Later models use physics to explain as many space weather events as possible. No model can yet accurately predict the space weather environment from the Sun’s surface to the Earth’s ionosphere. Space weather models differ from weather models on Earth because they use much less input data.

A large part of space weather model research in the past 20 years has been done through the Geospace Environmental Model (GEM) program, which is part of the National Science Foundation. The two main research centers are the Center for Space Environment Modeling (CSEM) and the Center for Integrated Space Weather Modeling (CISM). The Community Coordinated Modeling Center (CCMC) at NASA Goddard Space Flight Center helps scientists develop, test, and prepare models for use in space weather predictions.

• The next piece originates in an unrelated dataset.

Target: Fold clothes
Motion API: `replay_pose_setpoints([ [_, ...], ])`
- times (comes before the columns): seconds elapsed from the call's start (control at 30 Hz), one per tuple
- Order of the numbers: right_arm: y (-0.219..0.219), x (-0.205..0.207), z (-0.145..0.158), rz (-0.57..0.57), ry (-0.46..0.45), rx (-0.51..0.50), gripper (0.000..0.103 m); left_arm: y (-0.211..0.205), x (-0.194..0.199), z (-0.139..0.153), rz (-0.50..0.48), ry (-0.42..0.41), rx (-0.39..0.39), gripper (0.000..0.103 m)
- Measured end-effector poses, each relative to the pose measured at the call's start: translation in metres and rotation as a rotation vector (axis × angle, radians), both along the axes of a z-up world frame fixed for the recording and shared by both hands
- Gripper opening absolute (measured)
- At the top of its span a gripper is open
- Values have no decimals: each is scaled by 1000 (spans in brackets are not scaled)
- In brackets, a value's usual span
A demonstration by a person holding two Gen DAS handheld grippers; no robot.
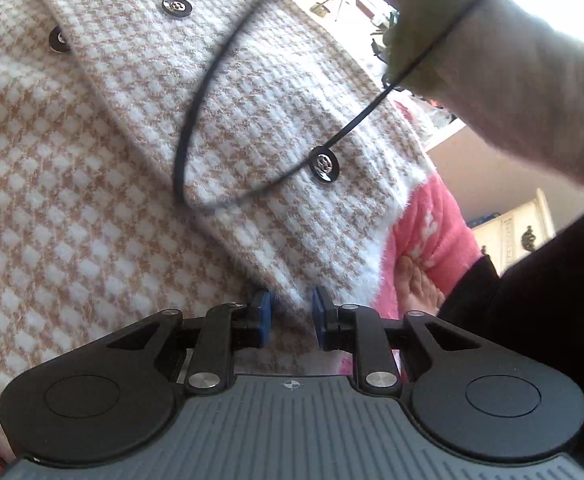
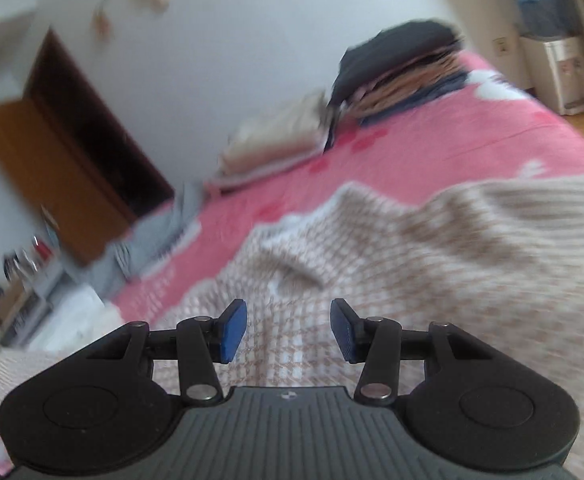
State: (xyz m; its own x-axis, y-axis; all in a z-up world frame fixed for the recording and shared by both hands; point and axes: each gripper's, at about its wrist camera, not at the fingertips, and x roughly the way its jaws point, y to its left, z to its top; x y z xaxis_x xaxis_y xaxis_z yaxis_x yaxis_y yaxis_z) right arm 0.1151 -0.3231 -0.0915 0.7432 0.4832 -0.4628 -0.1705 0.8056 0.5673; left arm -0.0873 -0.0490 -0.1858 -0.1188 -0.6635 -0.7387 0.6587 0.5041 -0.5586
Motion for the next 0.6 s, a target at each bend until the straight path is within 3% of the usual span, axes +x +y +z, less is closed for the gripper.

Modeling techniques include: (a) magnetohydrodynamics, which treats the space environment as a fluid; (b) particle in cell, which studies small parts of space and connects them to describe the whole environment; (c) first principles, which balance natural rules that govern space; and (d) semi-static modeling, which uses statistical or empirical relationships, or a mix of these methods.

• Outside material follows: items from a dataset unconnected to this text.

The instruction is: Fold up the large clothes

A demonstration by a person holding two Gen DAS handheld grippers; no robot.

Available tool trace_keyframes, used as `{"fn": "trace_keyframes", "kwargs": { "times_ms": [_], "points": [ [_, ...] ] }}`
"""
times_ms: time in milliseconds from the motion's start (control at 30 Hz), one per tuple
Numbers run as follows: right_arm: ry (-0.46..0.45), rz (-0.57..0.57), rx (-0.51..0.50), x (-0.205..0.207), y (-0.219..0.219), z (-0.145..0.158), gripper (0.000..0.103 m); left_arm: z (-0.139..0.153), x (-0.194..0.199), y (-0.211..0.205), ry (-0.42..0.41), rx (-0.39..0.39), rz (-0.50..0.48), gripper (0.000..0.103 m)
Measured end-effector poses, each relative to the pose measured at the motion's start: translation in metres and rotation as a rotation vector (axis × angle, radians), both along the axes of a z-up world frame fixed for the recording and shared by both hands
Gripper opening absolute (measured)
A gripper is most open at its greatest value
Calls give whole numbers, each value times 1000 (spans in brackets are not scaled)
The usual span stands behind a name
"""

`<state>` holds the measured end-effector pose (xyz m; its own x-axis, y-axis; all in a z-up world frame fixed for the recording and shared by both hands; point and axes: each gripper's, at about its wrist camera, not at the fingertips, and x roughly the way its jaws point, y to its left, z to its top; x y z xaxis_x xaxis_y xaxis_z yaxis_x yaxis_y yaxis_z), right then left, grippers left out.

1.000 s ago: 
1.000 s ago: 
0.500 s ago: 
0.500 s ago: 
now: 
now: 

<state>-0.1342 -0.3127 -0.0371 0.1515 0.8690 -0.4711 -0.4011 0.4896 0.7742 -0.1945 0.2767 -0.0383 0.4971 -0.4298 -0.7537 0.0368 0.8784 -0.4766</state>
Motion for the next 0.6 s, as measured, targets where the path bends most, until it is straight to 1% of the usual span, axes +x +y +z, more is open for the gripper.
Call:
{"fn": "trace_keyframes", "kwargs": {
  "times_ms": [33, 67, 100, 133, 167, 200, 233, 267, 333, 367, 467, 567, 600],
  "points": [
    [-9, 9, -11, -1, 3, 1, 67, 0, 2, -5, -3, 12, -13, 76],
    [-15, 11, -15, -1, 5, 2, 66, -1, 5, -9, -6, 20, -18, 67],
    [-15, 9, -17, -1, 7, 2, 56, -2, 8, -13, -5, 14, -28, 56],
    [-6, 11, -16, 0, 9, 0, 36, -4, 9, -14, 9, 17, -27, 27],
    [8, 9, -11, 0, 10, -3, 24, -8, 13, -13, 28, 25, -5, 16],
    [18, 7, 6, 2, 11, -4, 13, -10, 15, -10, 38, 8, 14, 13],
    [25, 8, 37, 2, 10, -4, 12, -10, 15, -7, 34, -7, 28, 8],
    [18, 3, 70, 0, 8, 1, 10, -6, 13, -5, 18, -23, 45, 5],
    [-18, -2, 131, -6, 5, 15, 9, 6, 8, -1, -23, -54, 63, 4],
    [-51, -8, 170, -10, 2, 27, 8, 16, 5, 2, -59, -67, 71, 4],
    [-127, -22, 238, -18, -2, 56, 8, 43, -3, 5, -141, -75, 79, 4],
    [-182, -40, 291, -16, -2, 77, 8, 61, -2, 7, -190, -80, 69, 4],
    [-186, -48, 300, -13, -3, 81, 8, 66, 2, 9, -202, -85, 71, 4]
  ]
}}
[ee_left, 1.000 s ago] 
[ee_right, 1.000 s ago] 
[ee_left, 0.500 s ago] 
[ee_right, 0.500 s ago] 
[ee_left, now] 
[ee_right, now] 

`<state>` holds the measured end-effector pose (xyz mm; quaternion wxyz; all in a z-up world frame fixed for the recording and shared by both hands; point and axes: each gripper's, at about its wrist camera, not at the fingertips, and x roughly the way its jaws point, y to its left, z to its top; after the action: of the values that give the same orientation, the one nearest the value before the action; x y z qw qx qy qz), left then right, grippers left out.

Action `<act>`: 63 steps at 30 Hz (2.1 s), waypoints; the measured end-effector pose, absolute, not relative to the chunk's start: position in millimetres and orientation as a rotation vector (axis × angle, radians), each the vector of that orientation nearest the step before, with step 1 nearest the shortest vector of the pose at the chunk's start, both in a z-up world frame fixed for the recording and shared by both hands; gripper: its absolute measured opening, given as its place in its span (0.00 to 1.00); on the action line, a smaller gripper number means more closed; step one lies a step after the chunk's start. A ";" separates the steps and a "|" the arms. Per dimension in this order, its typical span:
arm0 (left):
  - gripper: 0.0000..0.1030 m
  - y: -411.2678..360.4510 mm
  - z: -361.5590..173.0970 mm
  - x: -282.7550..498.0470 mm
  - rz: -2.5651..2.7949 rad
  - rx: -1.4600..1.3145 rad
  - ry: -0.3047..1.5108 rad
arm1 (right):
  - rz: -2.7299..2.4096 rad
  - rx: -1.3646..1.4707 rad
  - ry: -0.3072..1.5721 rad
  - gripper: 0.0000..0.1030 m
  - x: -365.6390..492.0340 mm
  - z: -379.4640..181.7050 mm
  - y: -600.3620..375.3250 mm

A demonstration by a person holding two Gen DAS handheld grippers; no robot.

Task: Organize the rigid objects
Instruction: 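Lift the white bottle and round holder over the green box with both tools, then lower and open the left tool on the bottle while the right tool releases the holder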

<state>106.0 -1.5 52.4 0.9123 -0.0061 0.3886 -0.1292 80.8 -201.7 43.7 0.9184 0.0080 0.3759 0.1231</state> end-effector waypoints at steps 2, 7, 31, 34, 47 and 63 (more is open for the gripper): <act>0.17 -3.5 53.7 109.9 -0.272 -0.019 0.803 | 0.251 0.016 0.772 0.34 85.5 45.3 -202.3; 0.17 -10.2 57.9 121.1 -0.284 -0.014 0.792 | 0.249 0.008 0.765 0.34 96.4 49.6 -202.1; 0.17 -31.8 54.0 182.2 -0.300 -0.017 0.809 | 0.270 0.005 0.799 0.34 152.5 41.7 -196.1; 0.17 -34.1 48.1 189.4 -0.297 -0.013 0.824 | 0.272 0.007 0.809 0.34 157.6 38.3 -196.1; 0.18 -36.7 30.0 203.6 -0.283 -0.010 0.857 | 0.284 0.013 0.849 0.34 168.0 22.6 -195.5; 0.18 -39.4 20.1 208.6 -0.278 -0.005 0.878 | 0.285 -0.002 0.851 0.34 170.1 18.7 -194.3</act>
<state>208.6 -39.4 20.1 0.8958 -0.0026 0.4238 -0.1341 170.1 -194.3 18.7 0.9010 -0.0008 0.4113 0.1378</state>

Commercial space weather development

During the first 10 years of the 21st Century, a new commercial sector developed that focused on space weather. This sector provided services and information to government agencies, universities, businesses, and the public. Companies in this field are often small businesses or departments within larger companies. They offer data, models, related products, and services about space weather.

This sector includes scientists, engineers, and people who use space weather information. Most activities focus on how space weather affects technology. For example, space weather can cause problems for satellites, power systems, and communication networks. These issues can lead to effects on society that contribute significantly to a country’s total economic value.

The idea of encouraging private companies to work on space weather was first proposed in 2015 by the American Commercial Space Weather Association (ACSWA). They suggested creating a special area called a "Space Weather Economic Innovation Zone." This zone would help increase economic activity by developing tools to manage risks from space weather. It would also support research at universities and encourage U.S. businesses to invest in space weather services and products. The plan required the government to buy U.S.-made hardware, software, and services when no government capability existed. It also aimed to sell these products to other countries. The plan asked that U.S.-made products be labeled as "Space Weather Economic Innovation Zone" activities and tracked in government reports.

In 2015, the U.S. Congress passed a bill called HR1561, which laid the foundation for studying the social and environmental effects of the Space Weather Economic Innovation Zone. In 2016, a new law called the Space Weather Research and Forecasting Act (S. 2817) was introduced to continue this work. Later, in 2017–2018, the HR3086 Bill combined these ideas with information from studies supported by the Office of Science and Technology Policy’s Space Weather Action Program (SWAP). With support from both political parties, the 116th Congress (2019) is considering passing the Space Weather Coordination Act (S141, 115th Congress).